The ARM processor architecture uses little-endian byte ordering. This means that in multi-byte data types like integers, the least significant byte is stored at the lowest memory address. For example, for a 32-bit integer, the byte containing bits 0-7 would be stored first, followed by bits 8-15, bits 16-23, and finally bits 24-31 at the highest address. The term “little-endian” comes from Jonathan Swift’s Gulliver’s Travels, referring to wars over which end of a boiled egg to open first. In little-endian ordering, data is accessed starting from the “little end” or least significant byte.
Byte Ordering in Memory
To illustrate byte ordering in more detail, let’s look at an example 32-bit integer with the value 0x12345678 stored in memory. In little-endian ordering on an ARM processor, this would be laid out as: Memory Address Contents 0x100 0x78 0x101 0x56 0x102 0x34 0x103 0x12
The least significant byte, 0x78, comes first at the lowest address 0x100. Then the next byte 0x56 at 0x101, and so on. If we read 4 bytes starting from 0x100, we get 0x78563412, which has the same value as 0x12345678 when interpreted as a little-endian 32-bit integer.
Byte Ordering for Data Types
The little-endian byte ordering applies to all the primitive data types used in ARM processors:
- 8-bit: Single byte, so byte ordering does not apply.
- 16-bit: The least significant byte comes first.
- 32-bit: The least significant byte comes first.
- 64-bit: The least significant byte comes first.
This ordering is used regardless of whether the data type is signed or unsigned. For floating point types, the byte ordering is a little more complex but still follows the little-endian convention:
- Single precision (32-bit): Sign bit, 8-bit exponent, 23-bit mantissa
- Double precision (64-bit): Sign bit, 11-bit exponent, 52-bit mantissa
In both cases, the mantissa bytes come before the exponent bytes in memory. This ensures compatibility with integer byte ordering while still conforming to the IEEE 754 floating point standard.
Byte Ordering for Instructions
Instructions in ARM machine code also follow the little-endian convention. For example, a simple ADD instruction encoded as 0xe2800001 would be stored as: Memory Address Contents 0x200 0x01 0x201 0x00 0x202 0x80 0x203 0xe2
With the least significant byte at the lowest address. The ARM instruction set architecture is defined in this way to support efficient execution in both big-endian and little-endian memory systems.
Effects on Code
The little-endian byte ordering affects how code accesses data in ARM processors. Some examples:
- When dereferencing pointers, the least significant bytes are used in address calculation first.
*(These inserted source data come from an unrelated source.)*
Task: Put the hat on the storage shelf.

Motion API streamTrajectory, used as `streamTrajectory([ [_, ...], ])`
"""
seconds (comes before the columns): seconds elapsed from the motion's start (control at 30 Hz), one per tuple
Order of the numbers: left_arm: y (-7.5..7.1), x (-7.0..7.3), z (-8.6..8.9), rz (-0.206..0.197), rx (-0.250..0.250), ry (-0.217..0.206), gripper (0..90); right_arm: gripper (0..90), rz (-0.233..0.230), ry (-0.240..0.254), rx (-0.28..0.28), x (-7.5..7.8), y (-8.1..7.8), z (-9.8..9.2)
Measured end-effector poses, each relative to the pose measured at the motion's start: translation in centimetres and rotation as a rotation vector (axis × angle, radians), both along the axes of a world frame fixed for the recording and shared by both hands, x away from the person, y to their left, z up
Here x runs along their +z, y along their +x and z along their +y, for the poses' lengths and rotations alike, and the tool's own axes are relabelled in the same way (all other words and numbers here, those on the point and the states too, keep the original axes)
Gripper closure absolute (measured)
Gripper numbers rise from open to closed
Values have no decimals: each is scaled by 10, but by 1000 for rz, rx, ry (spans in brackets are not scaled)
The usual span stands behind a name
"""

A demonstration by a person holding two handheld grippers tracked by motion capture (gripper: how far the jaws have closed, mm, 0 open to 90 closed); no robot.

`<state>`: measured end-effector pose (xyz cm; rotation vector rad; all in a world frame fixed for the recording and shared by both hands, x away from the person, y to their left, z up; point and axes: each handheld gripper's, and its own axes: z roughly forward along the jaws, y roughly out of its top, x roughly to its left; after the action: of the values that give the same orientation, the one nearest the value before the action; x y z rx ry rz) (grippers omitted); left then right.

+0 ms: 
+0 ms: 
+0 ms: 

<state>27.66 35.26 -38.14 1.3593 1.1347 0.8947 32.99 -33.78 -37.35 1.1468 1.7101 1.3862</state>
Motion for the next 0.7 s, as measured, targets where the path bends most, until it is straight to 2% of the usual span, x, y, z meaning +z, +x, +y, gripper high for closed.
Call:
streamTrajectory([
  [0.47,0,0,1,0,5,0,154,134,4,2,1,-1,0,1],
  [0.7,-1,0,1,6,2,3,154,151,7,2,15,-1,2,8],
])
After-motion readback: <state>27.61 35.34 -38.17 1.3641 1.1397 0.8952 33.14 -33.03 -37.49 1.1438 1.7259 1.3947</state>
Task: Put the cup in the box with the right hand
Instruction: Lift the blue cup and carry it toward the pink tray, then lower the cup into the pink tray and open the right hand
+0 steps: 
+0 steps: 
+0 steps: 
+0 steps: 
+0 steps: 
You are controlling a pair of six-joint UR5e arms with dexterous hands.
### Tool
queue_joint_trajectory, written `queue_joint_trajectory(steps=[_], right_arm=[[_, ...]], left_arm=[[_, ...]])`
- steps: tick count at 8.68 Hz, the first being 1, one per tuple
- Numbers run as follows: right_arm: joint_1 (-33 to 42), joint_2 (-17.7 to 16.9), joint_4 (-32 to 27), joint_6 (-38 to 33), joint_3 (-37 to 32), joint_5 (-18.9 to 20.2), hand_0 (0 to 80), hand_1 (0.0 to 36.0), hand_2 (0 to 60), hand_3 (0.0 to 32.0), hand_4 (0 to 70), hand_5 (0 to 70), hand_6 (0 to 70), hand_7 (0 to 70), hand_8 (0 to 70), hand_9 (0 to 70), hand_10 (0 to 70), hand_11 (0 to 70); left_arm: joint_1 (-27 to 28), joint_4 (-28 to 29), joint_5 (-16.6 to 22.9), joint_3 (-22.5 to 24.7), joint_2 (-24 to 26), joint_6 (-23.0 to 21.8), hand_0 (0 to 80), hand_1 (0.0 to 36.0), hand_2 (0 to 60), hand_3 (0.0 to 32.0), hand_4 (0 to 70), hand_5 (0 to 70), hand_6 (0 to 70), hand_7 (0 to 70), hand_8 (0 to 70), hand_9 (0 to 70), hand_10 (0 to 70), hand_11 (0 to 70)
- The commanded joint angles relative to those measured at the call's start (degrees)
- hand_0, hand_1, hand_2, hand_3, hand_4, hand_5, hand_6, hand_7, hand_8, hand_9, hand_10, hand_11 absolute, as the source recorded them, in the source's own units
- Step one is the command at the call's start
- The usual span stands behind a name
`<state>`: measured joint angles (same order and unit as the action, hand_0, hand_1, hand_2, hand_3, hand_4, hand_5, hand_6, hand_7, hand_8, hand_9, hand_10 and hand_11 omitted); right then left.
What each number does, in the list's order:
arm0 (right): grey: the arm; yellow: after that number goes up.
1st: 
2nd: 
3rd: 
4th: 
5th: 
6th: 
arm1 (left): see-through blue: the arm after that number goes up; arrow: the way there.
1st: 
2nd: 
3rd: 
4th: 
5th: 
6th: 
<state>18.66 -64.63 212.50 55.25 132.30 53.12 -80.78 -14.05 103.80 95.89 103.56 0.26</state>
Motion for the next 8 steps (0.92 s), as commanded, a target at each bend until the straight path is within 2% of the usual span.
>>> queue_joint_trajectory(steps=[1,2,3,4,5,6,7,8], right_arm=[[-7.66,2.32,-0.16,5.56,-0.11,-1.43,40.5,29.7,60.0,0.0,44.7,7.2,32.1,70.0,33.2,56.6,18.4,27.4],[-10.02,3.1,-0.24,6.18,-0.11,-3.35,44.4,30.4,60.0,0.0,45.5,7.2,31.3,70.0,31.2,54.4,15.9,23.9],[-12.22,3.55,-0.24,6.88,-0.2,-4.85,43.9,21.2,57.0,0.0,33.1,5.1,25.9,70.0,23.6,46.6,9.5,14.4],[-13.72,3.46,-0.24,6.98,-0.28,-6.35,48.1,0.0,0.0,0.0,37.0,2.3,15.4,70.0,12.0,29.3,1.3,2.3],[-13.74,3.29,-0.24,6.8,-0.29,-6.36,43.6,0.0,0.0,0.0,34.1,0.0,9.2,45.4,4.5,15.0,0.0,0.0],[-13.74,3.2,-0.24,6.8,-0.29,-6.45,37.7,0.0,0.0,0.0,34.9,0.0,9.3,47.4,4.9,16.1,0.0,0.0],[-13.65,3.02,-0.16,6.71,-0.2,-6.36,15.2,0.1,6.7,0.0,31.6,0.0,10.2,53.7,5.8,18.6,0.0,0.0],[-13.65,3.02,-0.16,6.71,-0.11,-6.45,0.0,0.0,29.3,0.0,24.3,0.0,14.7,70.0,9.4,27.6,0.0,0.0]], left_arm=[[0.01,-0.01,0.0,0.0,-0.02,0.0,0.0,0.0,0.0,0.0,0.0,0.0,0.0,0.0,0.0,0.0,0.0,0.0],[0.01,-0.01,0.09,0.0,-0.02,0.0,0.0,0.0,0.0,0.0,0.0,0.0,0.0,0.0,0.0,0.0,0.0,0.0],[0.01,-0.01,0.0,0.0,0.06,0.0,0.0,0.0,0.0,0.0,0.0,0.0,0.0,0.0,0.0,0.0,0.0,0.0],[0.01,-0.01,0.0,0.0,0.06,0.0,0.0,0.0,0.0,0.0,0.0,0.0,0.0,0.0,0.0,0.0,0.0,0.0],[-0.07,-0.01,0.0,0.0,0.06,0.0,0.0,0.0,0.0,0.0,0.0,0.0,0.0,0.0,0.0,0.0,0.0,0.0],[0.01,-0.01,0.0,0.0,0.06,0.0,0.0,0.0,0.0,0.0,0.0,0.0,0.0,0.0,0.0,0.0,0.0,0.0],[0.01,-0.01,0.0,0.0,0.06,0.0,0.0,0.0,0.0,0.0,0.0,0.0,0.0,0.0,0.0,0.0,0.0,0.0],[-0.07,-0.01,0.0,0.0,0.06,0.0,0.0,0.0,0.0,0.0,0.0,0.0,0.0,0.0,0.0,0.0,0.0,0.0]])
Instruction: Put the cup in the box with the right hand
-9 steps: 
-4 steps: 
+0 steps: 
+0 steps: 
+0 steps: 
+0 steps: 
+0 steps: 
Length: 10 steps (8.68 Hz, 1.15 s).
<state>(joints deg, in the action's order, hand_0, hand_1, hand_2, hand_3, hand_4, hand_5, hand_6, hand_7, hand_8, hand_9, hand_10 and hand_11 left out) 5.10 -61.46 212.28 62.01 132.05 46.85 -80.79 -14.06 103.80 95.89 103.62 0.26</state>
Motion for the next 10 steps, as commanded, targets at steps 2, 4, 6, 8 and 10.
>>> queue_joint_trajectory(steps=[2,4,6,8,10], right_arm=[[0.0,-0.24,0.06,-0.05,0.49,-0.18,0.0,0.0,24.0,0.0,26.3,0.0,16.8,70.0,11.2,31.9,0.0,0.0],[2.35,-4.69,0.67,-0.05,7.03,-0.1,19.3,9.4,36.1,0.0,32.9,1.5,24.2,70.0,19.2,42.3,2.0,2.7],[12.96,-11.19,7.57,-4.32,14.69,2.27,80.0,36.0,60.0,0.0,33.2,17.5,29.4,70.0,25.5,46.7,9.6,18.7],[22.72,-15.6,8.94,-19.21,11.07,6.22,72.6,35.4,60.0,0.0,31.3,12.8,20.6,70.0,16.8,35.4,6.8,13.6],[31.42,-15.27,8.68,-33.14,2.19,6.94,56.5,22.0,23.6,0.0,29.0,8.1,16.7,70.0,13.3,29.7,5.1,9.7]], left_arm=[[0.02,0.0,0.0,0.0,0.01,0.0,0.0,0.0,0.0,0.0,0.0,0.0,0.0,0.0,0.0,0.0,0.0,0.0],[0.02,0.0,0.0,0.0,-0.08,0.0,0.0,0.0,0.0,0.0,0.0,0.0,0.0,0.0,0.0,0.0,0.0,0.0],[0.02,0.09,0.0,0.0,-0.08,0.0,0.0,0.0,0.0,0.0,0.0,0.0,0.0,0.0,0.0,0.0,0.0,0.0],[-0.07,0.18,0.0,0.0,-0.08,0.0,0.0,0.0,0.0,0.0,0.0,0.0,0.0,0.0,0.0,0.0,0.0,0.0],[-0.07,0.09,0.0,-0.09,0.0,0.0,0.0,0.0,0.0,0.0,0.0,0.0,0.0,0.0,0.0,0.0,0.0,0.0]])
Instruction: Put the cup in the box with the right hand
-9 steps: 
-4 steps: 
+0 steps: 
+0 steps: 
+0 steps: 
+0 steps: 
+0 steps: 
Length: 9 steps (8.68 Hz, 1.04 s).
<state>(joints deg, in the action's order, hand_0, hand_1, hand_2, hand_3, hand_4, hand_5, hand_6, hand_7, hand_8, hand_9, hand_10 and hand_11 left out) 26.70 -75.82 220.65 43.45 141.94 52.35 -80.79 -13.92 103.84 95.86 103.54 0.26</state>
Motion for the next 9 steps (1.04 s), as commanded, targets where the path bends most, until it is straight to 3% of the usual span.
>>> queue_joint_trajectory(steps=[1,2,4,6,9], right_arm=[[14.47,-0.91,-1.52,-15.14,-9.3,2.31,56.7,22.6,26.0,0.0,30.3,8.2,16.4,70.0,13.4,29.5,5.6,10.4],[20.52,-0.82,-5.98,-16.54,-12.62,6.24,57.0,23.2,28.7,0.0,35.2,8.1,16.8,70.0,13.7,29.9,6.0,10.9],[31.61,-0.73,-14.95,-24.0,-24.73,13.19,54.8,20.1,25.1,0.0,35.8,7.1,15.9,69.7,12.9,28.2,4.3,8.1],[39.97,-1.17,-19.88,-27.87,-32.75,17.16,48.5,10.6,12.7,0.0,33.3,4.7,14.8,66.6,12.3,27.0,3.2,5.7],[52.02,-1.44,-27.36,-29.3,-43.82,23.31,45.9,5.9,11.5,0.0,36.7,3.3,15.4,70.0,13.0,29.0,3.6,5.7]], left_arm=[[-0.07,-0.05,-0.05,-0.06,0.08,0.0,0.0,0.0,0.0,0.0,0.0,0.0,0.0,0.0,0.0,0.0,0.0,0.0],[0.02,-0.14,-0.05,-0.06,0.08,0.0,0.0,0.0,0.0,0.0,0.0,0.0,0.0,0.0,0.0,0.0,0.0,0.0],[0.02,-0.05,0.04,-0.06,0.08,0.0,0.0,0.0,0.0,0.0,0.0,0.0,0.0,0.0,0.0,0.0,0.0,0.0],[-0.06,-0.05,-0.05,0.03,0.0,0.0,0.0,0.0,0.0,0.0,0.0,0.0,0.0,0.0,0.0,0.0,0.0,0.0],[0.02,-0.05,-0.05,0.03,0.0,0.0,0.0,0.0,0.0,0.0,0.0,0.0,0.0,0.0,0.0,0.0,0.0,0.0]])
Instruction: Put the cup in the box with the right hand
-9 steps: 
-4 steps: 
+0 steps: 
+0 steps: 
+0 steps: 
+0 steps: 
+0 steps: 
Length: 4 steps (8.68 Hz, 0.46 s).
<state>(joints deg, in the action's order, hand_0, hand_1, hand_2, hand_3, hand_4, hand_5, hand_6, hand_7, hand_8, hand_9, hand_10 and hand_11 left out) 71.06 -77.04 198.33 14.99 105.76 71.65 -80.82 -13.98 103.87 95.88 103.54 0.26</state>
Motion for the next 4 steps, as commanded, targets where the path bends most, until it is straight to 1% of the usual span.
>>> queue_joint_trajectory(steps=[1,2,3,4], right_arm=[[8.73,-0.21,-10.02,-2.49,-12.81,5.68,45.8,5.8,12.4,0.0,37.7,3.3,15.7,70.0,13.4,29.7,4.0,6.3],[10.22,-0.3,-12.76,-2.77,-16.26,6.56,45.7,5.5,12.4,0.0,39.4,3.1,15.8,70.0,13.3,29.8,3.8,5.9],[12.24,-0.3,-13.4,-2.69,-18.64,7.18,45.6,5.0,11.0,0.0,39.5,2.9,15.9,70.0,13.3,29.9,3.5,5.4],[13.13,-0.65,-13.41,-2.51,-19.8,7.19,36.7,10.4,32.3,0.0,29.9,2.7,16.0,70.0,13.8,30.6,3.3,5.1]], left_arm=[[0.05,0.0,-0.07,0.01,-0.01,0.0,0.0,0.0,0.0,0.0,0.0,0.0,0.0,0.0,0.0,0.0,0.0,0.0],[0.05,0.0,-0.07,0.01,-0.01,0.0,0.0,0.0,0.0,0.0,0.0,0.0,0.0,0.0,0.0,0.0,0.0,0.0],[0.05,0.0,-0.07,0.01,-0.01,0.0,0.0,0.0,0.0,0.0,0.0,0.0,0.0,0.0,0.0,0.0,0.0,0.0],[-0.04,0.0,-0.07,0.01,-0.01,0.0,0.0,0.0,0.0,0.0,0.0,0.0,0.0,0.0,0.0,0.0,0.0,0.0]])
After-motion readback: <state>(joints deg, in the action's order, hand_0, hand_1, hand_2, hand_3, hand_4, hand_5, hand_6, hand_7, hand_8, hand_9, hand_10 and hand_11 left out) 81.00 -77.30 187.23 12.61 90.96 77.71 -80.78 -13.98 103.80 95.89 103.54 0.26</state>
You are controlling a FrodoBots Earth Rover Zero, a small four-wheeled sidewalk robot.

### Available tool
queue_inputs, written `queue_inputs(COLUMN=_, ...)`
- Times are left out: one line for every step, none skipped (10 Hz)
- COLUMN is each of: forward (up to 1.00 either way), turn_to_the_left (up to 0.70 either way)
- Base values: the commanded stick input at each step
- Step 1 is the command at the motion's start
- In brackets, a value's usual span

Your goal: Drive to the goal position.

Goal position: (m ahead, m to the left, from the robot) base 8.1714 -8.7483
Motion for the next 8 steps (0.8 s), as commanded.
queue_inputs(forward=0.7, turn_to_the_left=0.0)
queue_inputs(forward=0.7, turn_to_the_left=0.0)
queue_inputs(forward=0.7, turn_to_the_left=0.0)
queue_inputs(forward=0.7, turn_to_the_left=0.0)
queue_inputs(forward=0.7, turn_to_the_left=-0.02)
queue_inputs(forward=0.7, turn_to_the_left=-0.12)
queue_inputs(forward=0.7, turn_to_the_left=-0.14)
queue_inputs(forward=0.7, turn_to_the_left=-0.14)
- When reading or writing multi-byte data types, the least significant bytes are accessed first.
- Data values may need to be byte swapped when transferring between big-endian and little-endian systems.
- Bit shift and rotate operations work on the least significant bytes first.
- Multi-byte constants need to be specified with the least significant bytes first (e.g. 0x12345678 rather than 0x12345678).
Programmers have to keep the byte ordering in mind when accessing memory, defining data structures, and manipulating bits and bytes in code. Languages like C/C++ abstract away some of these details but an awareness of the underlying byte order is still important.
Comparison with Big-Endian Systems
The other common byte ordering convention is big-endian, used on some non-ARM processors. In big-endian systems, the most significant byte comes first at the lowest memory address. For example, the 32-bit integer 0x12345678 would be stored in memory as: Memory Address Contents 0x100 0x12 0x101 0x34 0x102 0x56 0x103 0x78
The byte order is reversed compared to little-endian. This causes differences in how data is accessed in code on big-endian vs little-endian processors. Some key differences:
- Pointer dereferencing starts from the most significant bytes.
- Multi-byte data types are accessed starting from most significant byte.
- Bit shifts/rotates work on the most significant bytes first.
- Multi-byte constants need to be specified reversed (0x12345678 would be 0x78563412).
Software sometimes needs to explicitly handle byte swapping between the two conventions. ARM supports bi-endian operation to allow the same code to work on either system.
Conclusion
The key takeaway is that ARM processors use little-endian byte ordering by default. This means:
- Multi-byte data types are stored with least significant bytes at lower addresses.
- Code accesses data starting from least significant bytes.
- Bit manipulation works on least significant bytes first.
- Data interchange with big-endian systems requires byte swapping.
Keeping the little-endian behavior in mind helps avoid subtle bugs when handling byte arrays, pointers, and other low-level code. The ARM ABI and compilers handle some of this automatically, but an awareness of the underlying byte order is still important in system software development.